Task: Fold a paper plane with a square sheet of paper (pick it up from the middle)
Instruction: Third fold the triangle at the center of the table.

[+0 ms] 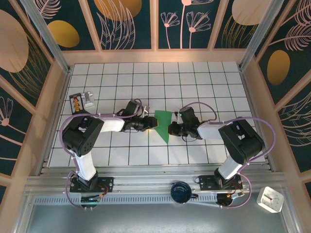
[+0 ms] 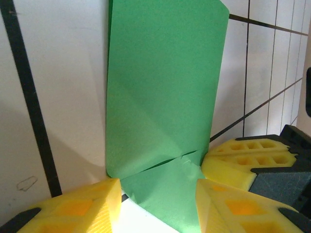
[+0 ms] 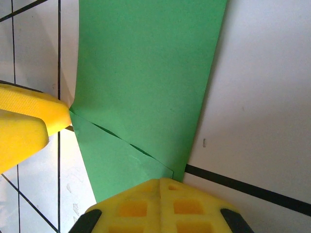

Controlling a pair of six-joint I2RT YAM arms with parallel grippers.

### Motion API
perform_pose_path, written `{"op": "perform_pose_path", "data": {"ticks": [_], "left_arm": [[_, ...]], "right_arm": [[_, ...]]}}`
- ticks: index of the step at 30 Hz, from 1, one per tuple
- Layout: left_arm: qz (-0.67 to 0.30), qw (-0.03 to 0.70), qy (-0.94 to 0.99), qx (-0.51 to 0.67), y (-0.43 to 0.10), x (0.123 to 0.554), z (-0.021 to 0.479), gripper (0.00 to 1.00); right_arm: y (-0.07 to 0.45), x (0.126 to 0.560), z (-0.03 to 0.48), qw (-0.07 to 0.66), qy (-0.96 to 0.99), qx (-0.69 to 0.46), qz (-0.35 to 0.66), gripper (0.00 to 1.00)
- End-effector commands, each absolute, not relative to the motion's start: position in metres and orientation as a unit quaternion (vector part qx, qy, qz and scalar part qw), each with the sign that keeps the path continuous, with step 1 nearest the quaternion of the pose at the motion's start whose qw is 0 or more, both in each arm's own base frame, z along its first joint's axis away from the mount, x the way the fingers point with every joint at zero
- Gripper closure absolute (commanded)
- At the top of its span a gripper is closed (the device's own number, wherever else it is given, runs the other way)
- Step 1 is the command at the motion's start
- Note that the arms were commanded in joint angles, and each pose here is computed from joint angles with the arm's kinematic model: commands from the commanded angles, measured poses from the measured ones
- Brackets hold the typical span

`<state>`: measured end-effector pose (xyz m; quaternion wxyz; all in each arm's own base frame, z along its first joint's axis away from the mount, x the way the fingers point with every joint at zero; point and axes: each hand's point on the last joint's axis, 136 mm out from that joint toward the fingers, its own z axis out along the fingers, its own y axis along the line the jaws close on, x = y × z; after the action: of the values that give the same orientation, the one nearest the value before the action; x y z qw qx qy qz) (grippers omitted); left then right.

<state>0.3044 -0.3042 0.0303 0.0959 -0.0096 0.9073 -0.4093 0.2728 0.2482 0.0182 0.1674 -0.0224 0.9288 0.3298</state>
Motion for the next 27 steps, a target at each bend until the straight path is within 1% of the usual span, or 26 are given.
{"op": "perform_pose_path", "data": {"ticks": [1,10,20,27], "left_arm": [[-0.408,0.079,0.909,-0.021,-0.307,0.303,0.025,0.56],[-0.37,0.111,0.92,-0.067,-0.288,0.308,0.024,0.55],[-0.371,0.076,0.923,-0.068,-0.299,0.305,0.015,0.54],[-0.415,0.067,0.904,-0.076,-0.313,0.308,0.028,0.54]], "right_arm": [[0.239,0.262,0.001,0.144,0.938,-0.014,0.316,0.97],[0.238,0.263,0.002,0.145,0.938,-0.014,0.315,0.97],[0.238,0.263,0.001,0.144,0.937,-0.016,0.317,0.97],[0.238,0.262,0.002,0.144,0.936,-0.018,0.32,0.97]]}}
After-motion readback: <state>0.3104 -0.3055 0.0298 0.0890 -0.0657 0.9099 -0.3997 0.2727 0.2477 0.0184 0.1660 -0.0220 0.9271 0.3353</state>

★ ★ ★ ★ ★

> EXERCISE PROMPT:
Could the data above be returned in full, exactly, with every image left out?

> TASK SOLUTION:
Task: Fold a paper plane with a square sheet of paper (pick it up from the middle)
Instruction: Third fold the triangle at the center of the table.

[+0 ms] 
[+0 ms] 
[+0 ms] 

Controlling a pair of six-joint I2RT YAM arms with parallel grippers.

### Motion API
perform_pose_path, written `{"op": "perform_pose_path", "data": {"ticks": [_], "left_arm": [[_, ...]], "right_arm": [[_, ...]]}}`
- ticks: index of the step at 30 Hz, from 1, one per tuple
- Layout: left_arm: qz (-0.67 to 0.30), qw (-0.03 to 0.70), qy (-0.94 to 0.99), qx (-0.51 to 0.67), y (-0.43 to 0.10), x (0.123 to 0.554), z (-0.021 to 0.479), gripper (0.00 to 1.00); right_arm: y (-0.07 to 0.45), x (0.126 to 0.560), z (-0.03 to 0.48), qw (-0.07 to 0.66), qy (-0.96 to 0.99), qx (-0.69 to 0.46), qz (-0.35 to 0.66), gripper (0.00 to 1.00)
- End-effector commands, each absolute, not relative to the motion's start: position in metres and orientation as a unit quaternion (vector part qx, qy, qz and scalar part qw), each with the sign that keeps the path continuous, with step 1 nearest the quaternion of the pose at the motion's start whose qw is 0 or more, both in each arm's own base frame, z along its first joint's axis away from the mount, x the way the fingers point with every joint at zero
- Gripper closure absolute (commanded)
- At the top of its span a gripper is closed (the device's own number, wherever else it is given, runs the other way)
- Step 1 is the command at the motion's start
- Note that the arms were commanded in joint angles, and each pose here is computed from joint angles with the arm's kinematic model: commands from the commanded angles, measured poses from the measured ones
- Brackets hold the typical span

`<state>`: measured end-effector pose (xyz m; quaternion wxyz; all in each arm's own base frame, z along its first joint's axis away from the mount, x the way the fingers point with every joint at zero; point and axes: each hand's point on the last joint's axis, 136 mm out from that joint toward the fingers, its own z axis out along the fingers, its own y axis along the line the jaws close on, x = y × z; after the action: of the values that give the same orientation, the one nearest the value before the action; x y z qw qx qy qz) (grippers omitted); left then right.

<state>0.3044 -0.3042 0.0303 0.0959 -0.0096 0.9073 -0.4093 0.2728 0.2482 0.0182 0.1674 -0.0224 0.9288 0.3298</state>
Motion for the next 27 steps, a target at each bend until the straight path is within 1% of the usual span, or 26 are given.
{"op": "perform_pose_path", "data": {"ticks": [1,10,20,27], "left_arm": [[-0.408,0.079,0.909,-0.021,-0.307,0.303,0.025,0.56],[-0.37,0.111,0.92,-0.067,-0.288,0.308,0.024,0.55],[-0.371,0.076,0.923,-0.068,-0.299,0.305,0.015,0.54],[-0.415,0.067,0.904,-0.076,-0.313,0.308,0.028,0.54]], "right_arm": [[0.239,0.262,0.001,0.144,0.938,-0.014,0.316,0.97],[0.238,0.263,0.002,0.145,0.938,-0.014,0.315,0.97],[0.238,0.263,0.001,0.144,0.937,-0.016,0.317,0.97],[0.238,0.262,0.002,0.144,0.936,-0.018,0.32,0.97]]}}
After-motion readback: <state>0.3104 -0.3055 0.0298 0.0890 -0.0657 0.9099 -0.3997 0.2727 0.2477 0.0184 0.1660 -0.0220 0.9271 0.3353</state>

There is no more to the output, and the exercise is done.